Retype every entry in its entirety, without alteration.
..............................
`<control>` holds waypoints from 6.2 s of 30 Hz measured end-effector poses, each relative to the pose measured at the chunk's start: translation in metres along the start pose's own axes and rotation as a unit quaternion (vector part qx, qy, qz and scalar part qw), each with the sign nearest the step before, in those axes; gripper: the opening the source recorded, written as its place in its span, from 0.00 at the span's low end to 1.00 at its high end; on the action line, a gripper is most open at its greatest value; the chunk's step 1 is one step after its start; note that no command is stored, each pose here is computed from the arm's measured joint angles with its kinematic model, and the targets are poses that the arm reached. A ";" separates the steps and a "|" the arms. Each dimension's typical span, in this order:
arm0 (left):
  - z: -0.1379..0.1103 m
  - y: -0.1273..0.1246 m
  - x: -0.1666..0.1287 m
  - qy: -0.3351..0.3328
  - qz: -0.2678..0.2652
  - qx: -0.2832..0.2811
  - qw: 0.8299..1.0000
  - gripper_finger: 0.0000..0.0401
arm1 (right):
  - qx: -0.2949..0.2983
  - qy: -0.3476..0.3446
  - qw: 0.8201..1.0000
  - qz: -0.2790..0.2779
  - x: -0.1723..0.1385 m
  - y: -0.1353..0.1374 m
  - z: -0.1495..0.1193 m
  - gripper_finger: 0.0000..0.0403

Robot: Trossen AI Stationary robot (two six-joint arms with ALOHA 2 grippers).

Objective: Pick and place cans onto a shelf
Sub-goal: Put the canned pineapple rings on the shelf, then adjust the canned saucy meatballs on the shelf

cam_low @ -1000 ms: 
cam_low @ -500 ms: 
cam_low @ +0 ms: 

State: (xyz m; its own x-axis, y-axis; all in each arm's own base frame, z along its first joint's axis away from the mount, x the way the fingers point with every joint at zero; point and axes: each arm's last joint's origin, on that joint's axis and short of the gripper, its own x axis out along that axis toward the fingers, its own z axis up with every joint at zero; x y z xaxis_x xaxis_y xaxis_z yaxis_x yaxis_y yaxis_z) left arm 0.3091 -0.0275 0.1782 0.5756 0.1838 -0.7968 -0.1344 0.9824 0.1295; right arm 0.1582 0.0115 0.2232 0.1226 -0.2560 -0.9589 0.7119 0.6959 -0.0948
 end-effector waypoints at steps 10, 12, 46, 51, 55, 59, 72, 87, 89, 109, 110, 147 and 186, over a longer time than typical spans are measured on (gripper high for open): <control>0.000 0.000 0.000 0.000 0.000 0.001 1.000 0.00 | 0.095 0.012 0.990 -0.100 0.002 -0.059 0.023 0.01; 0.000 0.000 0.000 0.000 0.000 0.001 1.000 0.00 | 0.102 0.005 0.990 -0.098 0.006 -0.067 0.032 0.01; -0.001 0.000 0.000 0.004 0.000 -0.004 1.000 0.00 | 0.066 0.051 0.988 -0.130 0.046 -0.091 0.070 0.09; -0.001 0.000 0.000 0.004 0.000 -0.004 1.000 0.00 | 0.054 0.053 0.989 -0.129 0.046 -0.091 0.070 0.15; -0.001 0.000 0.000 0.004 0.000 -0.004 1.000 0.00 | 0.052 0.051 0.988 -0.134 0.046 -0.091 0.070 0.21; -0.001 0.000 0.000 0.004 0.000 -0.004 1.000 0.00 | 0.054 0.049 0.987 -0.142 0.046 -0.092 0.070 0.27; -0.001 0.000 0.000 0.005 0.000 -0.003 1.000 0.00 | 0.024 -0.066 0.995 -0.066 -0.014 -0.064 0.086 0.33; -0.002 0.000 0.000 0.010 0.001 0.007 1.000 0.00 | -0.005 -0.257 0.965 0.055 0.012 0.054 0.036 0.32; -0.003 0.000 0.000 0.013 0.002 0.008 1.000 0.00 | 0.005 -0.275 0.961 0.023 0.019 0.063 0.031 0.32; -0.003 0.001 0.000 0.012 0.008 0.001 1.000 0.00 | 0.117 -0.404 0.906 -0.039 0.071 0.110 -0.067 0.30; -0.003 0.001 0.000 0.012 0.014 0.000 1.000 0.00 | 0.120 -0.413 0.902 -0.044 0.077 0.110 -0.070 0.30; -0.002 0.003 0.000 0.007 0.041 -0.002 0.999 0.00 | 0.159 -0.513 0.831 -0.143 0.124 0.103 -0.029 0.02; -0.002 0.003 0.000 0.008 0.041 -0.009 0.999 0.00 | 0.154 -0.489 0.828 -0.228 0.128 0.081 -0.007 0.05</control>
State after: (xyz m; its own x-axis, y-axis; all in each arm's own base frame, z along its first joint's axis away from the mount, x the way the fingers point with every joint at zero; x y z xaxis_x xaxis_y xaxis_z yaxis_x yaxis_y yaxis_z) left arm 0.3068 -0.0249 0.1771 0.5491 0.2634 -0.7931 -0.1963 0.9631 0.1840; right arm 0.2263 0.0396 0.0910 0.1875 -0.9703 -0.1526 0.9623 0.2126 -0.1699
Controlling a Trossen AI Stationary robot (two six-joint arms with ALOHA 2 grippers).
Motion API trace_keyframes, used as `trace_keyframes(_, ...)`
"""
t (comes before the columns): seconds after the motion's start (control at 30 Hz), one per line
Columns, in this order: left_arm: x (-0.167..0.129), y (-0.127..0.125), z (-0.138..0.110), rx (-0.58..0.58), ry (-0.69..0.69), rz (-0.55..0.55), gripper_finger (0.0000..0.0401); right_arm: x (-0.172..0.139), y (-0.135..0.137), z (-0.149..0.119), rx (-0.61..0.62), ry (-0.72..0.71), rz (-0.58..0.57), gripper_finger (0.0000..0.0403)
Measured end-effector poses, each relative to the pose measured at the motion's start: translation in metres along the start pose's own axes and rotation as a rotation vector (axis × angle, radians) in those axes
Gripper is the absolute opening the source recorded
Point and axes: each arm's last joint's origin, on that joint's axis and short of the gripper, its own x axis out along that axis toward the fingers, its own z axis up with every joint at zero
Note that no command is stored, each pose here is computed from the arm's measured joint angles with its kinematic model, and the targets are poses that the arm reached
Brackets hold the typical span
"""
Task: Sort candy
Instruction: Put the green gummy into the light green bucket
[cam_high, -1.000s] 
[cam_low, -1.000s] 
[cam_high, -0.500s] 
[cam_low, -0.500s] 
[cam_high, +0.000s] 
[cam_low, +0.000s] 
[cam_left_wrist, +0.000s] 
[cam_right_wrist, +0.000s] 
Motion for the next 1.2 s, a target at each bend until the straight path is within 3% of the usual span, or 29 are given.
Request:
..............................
= Exercise result =
`<control>` holds waypoints from 6.2 s of 30 Hz measured end-effector poses, each relative to the pose measured at the chunk's start: translation in metres along the start pose's own axes and rotation as a unit quaternion (vector part qx, qy, qz and scalar part qw), each with the sign nearest the step before, in those axes; gripper: the opening the source recorded, written as its place in its span, from 0.00 at the span's low end to 1.00 at its high end; on the action line, a gripper is most open at its greatest value; the chunk's step 1 is one step after its start; note that no command is stored, each pose here is computed from the arm's measured joint angles with its kinematic model, and the targets are poses that the arm reached. A ";" separates the steps and a "|" the arms. Each dimension's typical span, in this order:
arm0 (left):
  - z: -0.1379..0.1103 m
  - y: -0.1273..0.1246 m
  - x: -0.1666..0.1287 m
  - qy: -0.3351..0.3328
  - qz: -0.2678..0.2652
  - qx: -0.2832..0.2811
  - qw: 0.8299..1.0000
  - gripper_finger: 0.0000..0.0401
arm1 (right):
  - qx: -0.2949..0.2983
  - qy: -0.3476..0.3446
  - qw: 0.8201..1.0000
  - qz: -0.2790..0.2779
  - x: -0.1723..0.1385 m
  - y: -0.1353..0.1374 m
  - z: -0.1495..0.1193 m
  - gripper_finger: 0.0000..0.0403

Robot: Trossen AI Stationary robot (two six-joint arms with ALOHA 2 grippers).

Objective: Pick and place cans onto a shelf
Sub-goal: Put the canned pineapple rings on the shelf, then adjust the canned saucy meatballs on the shelf

cam_low @ -1000 ms: 
cam_low @ -500 ms: 
cam_low @ +0 ms: 

State: (xyz m; its own x-axis, y-axis; all in each arm's own base frame, z along its first joint's axis away from the mount, x the way the fingers point with every joint at zero; point and axes: each arm's last joint's origin, on that joint's axis and short of the gripper, its own x axis out along that axis toward the fingers, its own z axis up with every joint at zero; x y z xaxis_x xaxis_y xaxis_z yaxis_x yaxis_y yaxis_z) left arm 0.3091 -0.0275 0.1782 0.5756 0.1838 -0.7968 -0.1344 0.9824 0.1295; right arm 0.1582 0.0115 0.2232 0.1226 -0.2560 -0.9589 0.7119 0.6959 -0.0948
 end-effector waypoints at steps 10, 12, 46, 51, 55, 59, 72, 87, 89, 109, 110, 147 and 186, over a longer time than typical spans are measured on (gripper high for open): <control>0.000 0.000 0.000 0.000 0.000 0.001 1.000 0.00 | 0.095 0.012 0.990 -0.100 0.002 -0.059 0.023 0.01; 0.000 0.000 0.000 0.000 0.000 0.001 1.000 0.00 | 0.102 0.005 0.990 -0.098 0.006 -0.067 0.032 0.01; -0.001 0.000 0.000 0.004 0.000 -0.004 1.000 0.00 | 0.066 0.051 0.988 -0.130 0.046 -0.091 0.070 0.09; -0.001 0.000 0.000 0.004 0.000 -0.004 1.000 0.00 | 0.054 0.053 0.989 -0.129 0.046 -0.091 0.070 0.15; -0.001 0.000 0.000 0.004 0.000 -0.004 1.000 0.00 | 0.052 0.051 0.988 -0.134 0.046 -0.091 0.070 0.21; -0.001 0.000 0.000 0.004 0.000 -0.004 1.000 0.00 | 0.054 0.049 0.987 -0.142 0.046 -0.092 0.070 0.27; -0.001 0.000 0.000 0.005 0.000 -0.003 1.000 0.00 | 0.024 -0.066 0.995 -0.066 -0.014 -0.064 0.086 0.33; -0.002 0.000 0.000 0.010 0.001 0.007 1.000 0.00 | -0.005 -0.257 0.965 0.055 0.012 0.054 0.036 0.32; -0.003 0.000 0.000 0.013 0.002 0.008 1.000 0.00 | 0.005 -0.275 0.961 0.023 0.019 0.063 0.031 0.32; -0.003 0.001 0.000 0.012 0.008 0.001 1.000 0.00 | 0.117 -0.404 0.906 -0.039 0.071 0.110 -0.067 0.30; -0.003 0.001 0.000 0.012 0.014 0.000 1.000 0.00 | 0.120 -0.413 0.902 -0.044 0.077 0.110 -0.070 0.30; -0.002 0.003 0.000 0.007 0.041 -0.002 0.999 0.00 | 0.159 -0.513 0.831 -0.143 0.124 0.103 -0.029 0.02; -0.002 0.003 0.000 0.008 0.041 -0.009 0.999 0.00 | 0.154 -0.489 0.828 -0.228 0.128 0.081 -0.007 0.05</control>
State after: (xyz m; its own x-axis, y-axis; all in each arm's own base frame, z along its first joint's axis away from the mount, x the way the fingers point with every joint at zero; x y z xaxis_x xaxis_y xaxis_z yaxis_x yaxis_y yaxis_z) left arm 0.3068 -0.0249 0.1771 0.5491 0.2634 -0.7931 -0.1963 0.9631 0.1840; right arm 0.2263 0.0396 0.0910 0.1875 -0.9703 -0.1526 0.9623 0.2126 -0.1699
Controlling a Trossen AI Stationary robot (two six-joint arms with ALOHA 2 grippers).
Motion API trace_keyframes, used as `trace_keyframes(_, ...)`
"""
t (comes before the columns): seconds after the motion's start (control at 30 Hz), one per line
Columns, in this order: left_arm: x (-0.167..0.129), y (-0.127..0.125), z (-0.138..0.110), rx (-0.58..0.58), ry (-0.69..0.69), rz (-0.55..0.55), gripper_finger (0.0000..0.0401); right_arm: x (-0.172..0.139), y (-0.135..0.137), z (-0.149..0.119), rx (-0.61..0.62), ry (-0.72..0.71), rz (-0.58..0.57), gripper_finger (0.0000..0.0403)
Measured end-effector poses, each relative to the pose measured at the motion's start: translation in metres along the start pose's own axes and rotation as a rotation vector (axis × angle, radians) in those axes
Gripper is the absolute opening the source recorded
Point and axes: each arm's last joint's origin, on that joint's axis and short of the gripper, its own x axis out along that axis toward the fingers, its own z axis up with every joint at zero
Note that no command is stored, each pose here is computed from the arm's measured joint angles with its kinematic model, and the targets are poses that the arm reached
Brackets hold the typical span
"""
Task: Sort candy
Instruction: Put the green gummy into the light green bucket
[cam_high, -1.000s] 
[cam_low, -1.000s] 
[cam_high, -0.500s] 
[cam_low, -0.500s] 
[cam_high, +0.000s] 
[cam_low, +0.000s] 
[cam_left_wrist, +0.000s] 
[cam_right_wrist, +0.000s] 
Motion for the next 1.2 s, a target at each bend until the straight path is within 3% of the usual span, or 29 are given.
Request:

This exercise is now finished.